Für Tanja Schroten ist es das schönste Büro der Welt. Wenn sie am Bürotisch sitzt, kann sie auf den Fußballrasen schauen. Jeden Tag. Im Stadion am Auetal in Ahlerstedt wird Schrotens Hobby zum Beruf. „Schöner geht es doch nicht“, sagt Schroten, die im Mai das Büro im neuen Vereinsgebäude der SV Ahlerstedt/Ottendorf bezog.
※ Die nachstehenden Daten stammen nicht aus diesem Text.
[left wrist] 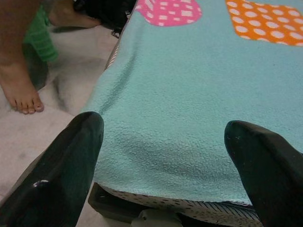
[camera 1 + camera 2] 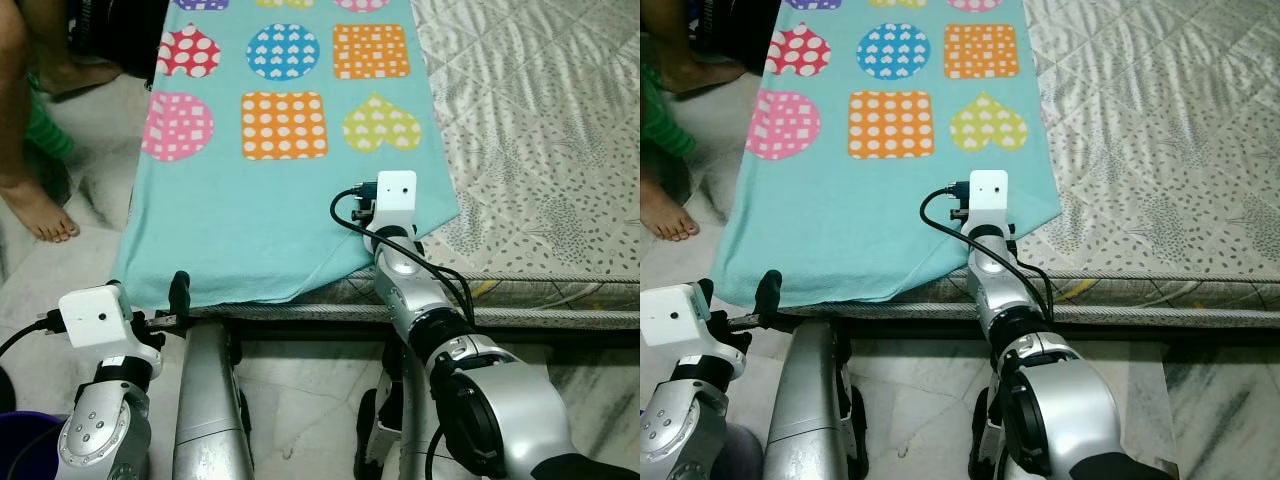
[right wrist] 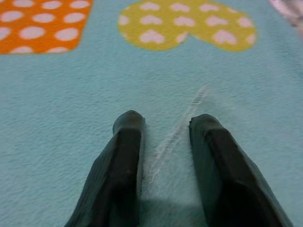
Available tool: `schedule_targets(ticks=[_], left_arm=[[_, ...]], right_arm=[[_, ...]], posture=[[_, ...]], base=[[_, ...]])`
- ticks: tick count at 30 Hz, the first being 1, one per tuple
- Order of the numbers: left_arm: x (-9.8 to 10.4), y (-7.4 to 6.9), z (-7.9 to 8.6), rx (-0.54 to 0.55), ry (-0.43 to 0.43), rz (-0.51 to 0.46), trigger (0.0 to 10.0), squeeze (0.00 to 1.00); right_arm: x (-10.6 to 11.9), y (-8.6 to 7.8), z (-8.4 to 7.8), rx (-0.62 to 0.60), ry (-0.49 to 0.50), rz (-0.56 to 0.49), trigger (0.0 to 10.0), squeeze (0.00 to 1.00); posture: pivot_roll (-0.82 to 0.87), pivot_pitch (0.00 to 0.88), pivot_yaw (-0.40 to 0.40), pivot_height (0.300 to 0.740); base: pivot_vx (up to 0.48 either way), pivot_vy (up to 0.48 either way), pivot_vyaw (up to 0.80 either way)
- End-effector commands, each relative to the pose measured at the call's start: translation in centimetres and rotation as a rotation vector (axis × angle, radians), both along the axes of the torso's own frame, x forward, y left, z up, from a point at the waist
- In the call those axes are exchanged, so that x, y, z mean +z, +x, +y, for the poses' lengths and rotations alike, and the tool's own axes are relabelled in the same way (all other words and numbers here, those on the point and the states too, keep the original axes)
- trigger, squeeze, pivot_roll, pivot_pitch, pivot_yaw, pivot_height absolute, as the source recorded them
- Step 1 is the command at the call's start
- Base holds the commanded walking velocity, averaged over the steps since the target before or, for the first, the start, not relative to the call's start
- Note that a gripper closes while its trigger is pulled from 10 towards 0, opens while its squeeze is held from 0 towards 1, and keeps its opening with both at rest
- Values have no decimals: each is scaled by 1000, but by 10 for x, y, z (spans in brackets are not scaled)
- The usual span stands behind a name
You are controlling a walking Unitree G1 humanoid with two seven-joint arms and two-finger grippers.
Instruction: Clean up the room
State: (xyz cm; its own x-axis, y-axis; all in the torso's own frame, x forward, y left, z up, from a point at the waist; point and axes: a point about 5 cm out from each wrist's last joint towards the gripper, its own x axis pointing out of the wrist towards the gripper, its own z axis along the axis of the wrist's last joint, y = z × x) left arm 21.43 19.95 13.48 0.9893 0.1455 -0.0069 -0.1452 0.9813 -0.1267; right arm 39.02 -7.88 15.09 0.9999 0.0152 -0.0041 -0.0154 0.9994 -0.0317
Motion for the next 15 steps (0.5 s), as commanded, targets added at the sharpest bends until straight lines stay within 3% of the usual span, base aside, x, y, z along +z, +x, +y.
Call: schedule_targets(ticks=[1, 15], left_arm=[[-6, -5, 7, 28, 10, 36, 10000, 0], [-6, -3, 7, 25, 3, 31, 10000, 0]], right_arm=[[-6, -1, 0, -9, -23, 31, 0, 0], [-12, -3, -13, -43, -30, 31, 0, 0]], posture=[[330, 354, -24, 522], [322, 351, -22, 522]], base=[[0, 0, 0], [0, 0, 0]])
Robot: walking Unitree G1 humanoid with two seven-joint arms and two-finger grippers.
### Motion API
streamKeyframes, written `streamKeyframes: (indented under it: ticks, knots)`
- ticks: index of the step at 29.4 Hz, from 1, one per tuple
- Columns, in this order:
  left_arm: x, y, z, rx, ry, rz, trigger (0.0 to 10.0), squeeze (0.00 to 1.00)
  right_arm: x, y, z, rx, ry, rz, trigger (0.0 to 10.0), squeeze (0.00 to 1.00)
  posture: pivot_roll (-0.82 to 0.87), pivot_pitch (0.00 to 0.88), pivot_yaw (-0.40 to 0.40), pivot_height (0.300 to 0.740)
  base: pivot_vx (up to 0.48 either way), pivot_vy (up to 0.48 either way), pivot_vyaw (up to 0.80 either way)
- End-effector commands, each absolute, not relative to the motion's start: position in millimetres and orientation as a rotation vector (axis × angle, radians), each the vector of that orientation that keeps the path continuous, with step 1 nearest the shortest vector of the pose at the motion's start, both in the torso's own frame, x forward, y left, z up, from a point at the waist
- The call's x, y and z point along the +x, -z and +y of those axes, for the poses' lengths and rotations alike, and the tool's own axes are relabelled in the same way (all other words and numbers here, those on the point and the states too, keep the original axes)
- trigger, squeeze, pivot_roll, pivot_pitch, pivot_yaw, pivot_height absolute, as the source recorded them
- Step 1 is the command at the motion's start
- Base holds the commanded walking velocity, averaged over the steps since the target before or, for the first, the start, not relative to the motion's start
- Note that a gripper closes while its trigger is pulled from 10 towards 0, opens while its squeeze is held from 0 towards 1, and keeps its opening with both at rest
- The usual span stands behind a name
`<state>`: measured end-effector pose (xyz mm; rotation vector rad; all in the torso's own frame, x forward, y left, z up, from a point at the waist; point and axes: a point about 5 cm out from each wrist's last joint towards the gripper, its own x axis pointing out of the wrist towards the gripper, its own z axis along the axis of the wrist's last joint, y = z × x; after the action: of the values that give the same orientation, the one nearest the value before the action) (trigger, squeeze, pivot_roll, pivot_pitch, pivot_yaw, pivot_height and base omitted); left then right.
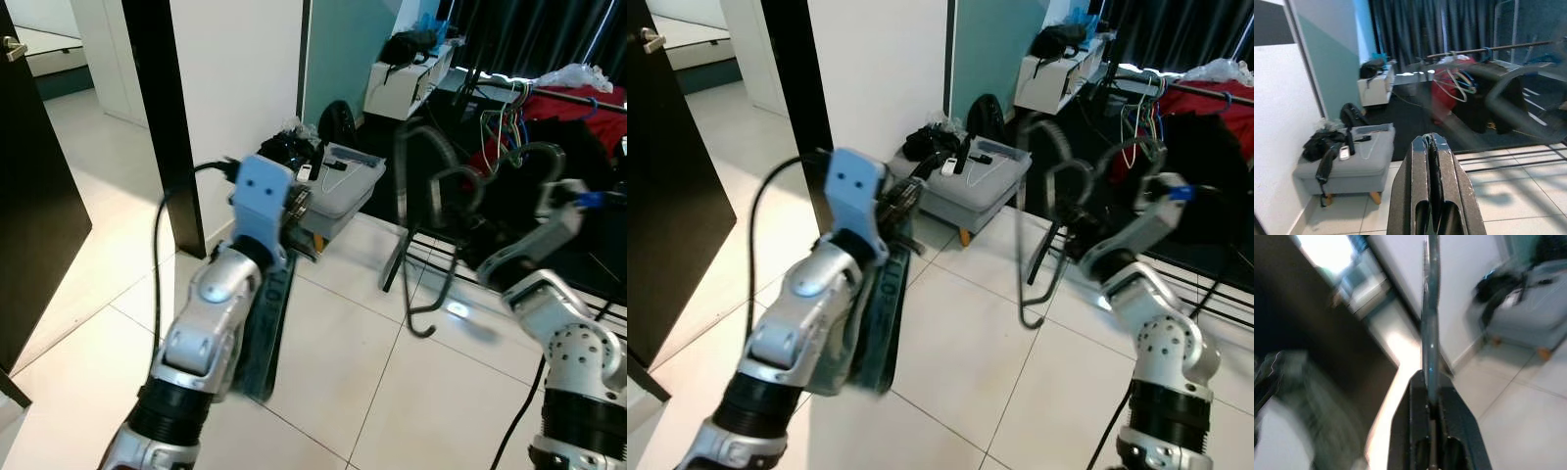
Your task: Hang hanger
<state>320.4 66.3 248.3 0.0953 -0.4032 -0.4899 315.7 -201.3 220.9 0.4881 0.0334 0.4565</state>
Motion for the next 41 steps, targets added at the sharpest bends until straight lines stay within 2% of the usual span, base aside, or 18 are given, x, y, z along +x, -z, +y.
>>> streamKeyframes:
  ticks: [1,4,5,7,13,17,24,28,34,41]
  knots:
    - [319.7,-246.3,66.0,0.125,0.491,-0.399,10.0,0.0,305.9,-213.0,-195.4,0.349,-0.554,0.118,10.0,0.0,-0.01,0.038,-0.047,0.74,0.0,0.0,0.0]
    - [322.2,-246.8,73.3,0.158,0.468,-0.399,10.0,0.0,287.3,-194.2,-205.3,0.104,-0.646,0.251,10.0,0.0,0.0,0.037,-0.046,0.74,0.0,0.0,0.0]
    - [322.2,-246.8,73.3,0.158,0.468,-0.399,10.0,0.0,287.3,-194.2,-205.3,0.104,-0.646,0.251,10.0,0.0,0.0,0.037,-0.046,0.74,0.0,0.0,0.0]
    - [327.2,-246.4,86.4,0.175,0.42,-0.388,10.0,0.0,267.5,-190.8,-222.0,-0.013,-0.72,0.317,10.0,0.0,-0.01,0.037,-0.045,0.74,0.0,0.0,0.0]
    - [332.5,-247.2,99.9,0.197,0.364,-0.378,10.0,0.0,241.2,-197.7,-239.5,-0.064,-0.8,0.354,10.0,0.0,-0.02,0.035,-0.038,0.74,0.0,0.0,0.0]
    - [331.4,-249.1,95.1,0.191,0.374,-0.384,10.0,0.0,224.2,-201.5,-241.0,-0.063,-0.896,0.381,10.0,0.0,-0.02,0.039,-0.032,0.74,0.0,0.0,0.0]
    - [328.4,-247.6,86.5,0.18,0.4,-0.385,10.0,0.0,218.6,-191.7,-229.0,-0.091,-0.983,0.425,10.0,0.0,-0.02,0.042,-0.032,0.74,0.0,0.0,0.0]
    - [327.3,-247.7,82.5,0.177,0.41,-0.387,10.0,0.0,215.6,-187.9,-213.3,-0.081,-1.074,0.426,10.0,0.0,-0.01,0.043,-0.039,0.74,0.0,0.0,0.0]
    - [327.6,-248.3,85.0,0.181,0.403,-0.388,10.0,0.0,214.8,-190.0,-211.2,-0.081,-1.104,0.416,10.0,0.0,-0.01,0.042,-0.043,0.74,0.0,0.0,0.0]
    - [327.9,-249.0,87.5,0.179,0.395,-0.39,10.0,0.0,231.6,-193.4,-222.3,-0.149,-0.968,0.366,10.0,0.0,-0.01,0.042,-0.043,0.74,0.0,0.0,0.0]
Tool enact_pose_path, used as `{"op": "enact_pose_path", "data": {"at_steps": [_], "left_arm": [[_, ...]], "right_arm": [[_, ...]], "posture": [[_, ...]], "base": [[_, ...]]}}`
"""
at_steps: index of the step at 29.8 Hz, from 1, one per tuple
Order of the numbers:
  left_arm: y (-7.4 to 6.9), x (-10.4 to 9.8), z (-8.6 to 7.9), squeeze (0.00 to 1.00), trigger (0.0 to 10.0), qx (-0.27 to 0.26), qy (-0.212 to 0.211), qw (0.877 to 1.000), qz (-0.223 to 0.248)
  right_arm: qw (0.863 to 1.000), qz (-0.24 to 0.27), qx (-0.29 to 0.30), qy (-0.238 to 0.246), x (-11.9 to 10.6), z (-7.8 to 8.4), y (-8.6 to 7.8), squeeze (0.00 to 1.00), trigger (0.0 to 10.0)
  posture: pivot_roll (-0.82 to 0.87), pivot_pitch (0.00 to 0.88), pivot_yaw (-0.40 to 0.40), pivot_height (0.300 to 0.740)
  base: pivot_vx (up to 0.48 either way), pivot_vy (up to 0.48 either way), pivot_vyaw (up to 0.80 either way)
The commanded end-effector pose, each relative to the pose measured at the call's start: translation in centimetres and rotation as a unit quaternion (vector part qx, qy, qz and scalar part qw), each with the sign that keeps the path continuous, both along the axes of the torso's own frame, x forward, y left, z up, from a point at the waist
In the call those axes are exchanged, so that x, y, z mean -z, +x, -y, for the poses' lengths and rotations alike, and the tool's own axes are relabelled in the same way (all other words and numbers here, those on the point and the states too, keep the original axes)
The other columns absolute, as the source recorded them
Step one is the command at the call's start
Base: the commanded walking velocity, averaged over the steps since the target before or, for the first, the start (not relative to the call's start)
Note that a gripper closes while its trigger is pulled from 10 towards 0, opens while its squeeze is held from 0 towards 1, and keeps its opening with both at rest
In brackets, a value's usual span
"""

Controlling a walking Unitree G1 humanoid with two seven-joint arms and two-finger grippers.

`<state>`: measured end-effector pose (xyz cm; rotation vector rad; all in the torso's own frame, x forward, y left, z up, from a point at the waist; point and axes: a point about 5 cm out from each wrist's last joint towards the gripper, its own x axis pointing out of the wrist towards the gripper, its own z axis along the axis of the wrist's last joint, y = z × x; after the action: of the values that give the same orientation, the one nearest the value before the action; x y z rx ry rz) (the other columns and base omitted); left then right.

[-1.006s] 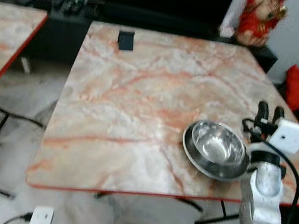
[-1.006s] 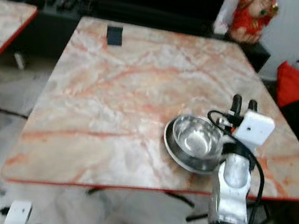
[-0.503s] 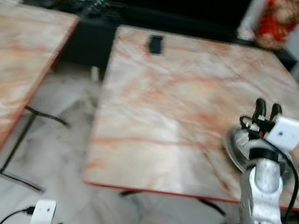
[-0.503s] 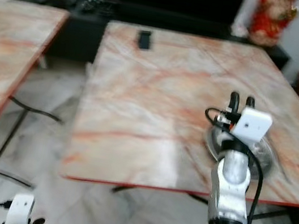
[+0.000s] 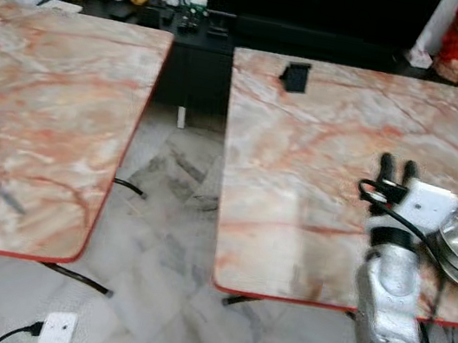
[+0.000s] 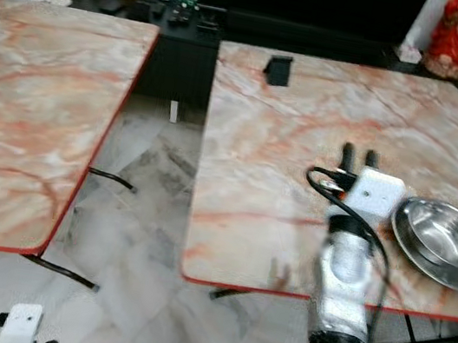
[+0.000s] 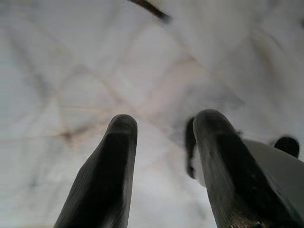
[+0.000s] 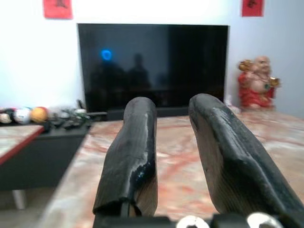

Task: Setting the table

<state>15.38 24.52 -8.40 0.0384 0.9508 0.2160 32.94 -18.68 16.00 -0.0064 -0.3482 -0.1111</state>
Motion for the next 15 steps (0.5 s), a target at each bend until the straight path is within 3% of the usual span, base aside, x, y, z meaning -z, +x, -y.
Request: {"op": "enact_pose_path", "data": {"at_steps": [1, 4, 10, 15], "left_arm": [[-0.5, 0.4, 0.8, 0.0, 10.0, -0.001, -0.009, 1.0, -0.011], [-0.5, 0.5, 0.9, 0.0, 10.0, -0.002, -0.009, 1.0, -0.01], [-0.4, 0.5, 1.1, 0.0, 10.0, -0.002, -0.012, 1.0, -0.007], [-0.4, 0.5, 1.1, 0.0, 10.0, 0.001, -0.012, 1.0, -0.009]], "right_arm": [[1.0, -0.008, 0.009, -0.001, 0.3, 0.6, 0.0, 0.0, 10.0], [1.0, -0.005, 0.003, -0.007, 0.1, 0.3, 0.1, 0.0, 10.0], [1.0, 0.002, -0.021, -0.022, 0.0, -0.6, 0.2, 0.0, 10.0], [1.0, 0.0, -0.016, -0.012, 0.1, -0.4, 0.2, 0.0, 10.0]], "posture": [[-0.02, 0.0, -0.042, 0.74], [-0.02, 0.0, -0.048, 0.74], [-0.02, 0.0, -0.056, 0.74], [-0.03, 0.0, -0.048, 0.74]], "base": [[0.0, 0.322, 0.0], [0.0, 0.322, 0.0], [0.0, 0.321, 0.76], [0.0, 0.319, 0.0]]}}
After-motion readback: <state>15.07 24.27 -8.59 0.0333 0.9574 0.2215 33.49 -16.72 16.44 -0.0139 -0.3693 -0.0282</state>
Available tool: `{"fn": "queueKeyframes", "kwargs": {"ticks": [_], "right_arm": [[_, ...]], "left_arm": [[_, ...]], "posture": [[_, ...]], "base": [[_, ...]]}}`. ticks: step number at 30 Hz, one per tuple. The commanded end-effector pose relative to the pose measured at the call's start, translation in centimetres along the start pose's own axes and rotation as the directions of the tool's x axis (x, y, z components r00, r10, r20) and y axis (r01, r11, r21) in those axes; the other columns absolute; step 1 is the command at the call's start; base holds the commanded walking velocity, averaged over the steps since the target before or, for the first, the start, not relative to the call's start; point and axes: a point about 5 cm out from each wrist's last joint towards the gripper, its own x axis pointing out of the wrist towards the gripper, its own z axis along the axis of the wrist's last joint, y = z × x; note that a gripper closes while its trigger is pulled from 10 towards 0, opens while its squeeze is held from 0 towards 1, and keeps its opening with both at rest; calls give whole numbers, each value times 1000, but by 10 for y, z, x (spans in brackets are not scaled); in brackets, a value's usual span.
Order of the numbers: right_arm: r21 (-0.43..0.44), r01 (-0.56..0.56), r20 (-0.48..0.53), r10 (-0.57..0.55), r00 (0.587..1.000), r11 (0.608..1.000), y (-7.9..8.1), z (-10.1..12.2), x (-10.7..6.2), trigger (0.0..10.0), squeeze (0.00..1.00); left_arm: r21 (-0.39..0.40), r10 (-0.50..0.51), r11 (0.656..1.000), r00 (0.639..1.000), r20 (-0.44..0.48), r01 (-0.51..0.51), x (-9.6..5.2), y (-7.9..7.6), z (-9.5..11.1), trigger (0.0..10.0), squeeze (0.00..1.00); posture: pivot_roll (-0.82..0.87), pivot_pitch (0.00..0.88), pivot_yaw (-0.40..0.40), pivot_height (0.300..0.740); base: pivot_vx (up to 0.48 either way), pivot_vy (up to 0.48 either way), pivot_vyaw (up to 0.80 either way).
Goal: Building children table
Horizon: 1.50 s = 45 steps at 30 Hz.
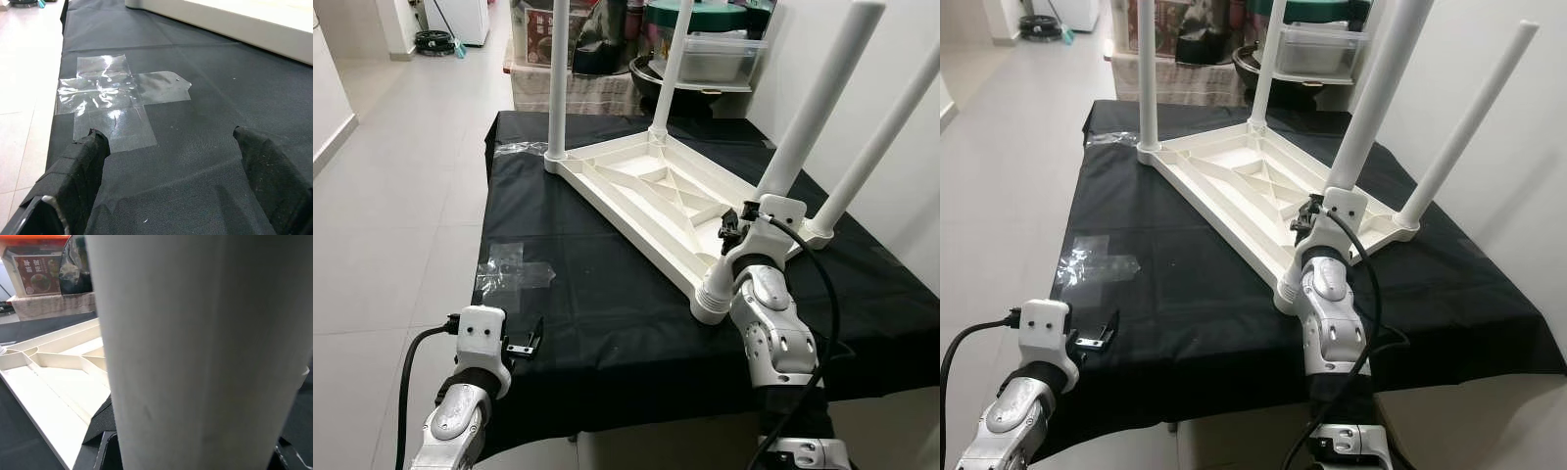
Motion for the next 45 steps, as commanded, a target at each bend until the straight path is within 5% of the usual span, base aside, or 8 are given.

Sie erhält bis zu 50 Nachrichten am Tag
Schroten leitet seit der Gründung des JFV A/O/B/H/H 2020 die sportlichen Geschicke des Jugendfördervereins. Das ist ihr Hauptberuf und eine Herausforderung. Seit sie 18 Jahre alt ist, coacht sie bei ihrem Heimatverein SV Ahlerstedt/Ottendorf Mannschaften, aktuell eine U13 in der Kreisliga.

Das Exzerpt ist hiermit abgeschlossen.